Feb. 24-- Democrats blasted the $3 billion sales practices settlement that Wells Fargo came to with federal officials on Friday, calling it "a slap on the wrist" for a bank that could easily pay the cost of the deal.
The settlement, reached between the bank, federal prosecutors and the Securities and Exchange Commission, essentially put Wells Fargo on a form of probation, known as a deferred prosecution agreement, while requiring it to pay a total of $3 billion in penalties.
For over a decade, Wells Fargo employees created millions of fake accounts in customers names, among other misconduct, to meet unreasonably high sales goals that the bank had set. Management knew about it, Wells Fargo agreed in the settlement, turned a blind eye to the practices and minimized the issue to the company's board.
U.S. Attorney Nick Hanna of Los Angeles called it a "complete and total failure of leadership," when he announced the settlement.
Many, though, saw the fine as scant for a bank with nearly $2 trillion in assets. It took the bank only two quarters to set aside the $3 billion.
Sen. Sherrod Brown, the top Democrat on the Senate Banking Committee, said in a statement the settlement "sends a clear message to Wall Street banks: you can defraud Americans, abuse your employees, and walk away with a slap on the wrist."
The same day as the settlement, Democrats in Congress announced plans to turn up the pressure on the San Francisco-based bank, which has its largest workforce in Charlotte.
Rep. Maxine Waters, chair of the House Financial Services Committee, announced three hearings on Wells Fargo on March 10, 11 and 25.
New CEO Charlie Scharf will testify at one, and the next day Wells Fargo board members will testify, including the board chair, former Wachovia executive Elizabeth Duke.

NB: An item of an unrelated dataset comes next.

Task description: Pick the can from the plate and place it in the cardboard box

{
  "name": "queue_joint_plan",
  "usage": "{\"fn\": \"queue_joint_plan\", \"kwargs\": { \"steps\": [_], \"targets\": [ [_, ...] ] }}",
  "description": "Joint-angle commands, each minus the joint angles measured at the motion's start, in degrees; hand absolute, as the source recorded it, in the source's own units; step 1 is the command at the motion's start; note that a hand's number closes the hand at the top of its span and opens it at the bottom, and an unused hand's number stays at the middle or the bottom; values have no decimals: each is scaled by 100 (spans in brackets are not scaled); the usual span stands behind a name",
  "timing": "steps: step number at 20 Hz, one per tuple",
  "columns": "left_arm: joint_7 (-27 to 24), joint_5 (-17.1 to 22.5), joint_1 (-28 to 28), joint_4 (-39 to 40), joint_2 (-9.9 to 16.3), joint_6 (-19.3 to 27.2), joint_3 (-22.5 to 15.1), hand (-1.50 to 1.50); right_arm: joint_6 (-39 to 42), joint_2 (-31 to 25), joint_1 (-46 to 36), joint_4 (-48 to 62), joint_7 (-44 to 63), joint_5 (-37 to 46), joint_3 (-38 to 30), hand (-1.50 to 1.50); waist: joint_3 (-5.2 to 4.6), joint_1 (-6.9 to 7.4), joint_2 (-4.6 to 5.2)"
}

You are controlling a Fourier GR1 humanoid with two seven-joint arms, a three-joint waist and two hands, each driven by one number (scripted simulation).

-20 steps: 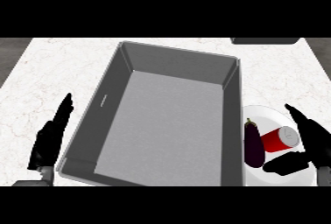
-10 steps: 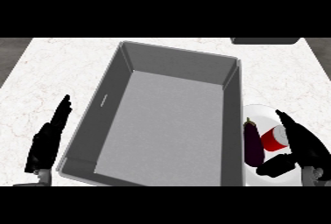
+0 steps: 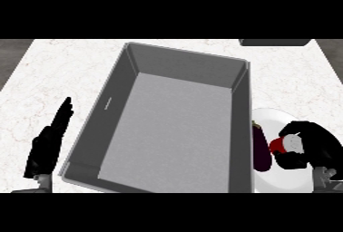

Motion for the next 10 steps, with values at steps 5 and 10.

A third will focus on the impact of the bank's past high-pressure sales culture on employees.
Waters, a steadfast critic of the bank, said in a statement that the settlement's fine "barely dents" the bank's profits and that Wells Fargo must be held fully accountable.
Congressional hearings have proved perilous for Wells Fargo executives.
Former CEO John Stumpf, who is now banned from the industry, resigned shortly after a 2016 Senate hearing in which he was sharply criticized by Sen. Elizabeth Warren, who directly asked him to resign. Stumpf's successor as CEO, Tim Sloan, resigned soon after another such hearing in March 2019.
Wells Fargo's new leadership has repeatedly apologized for the sales practices, and Scharf said in a statement Friday that the bank's past conduct was "reprehensible and wholly inconsistent with the values on which Wells Fargo was built."
He added that the bank will dedicate "all necessary resources to ensure that nothing like this happens again."
Warren, the Massachusetts Democrat and presidential candidate who rose to fame for her criticism of big banks in the financial crisis, wrote on Twitter that the "settlement barely puts a dent in the bank's $12 billion profits from the fake accounts scam.
"When big banks can break the law, pay a fine, consider it the cost of doing business, and go back to life as normal, nothing changes. Nothing."
Warren has proposed stronger rules for bankers who break the law, arguing that unless bankers fear jail time they won't change their practices.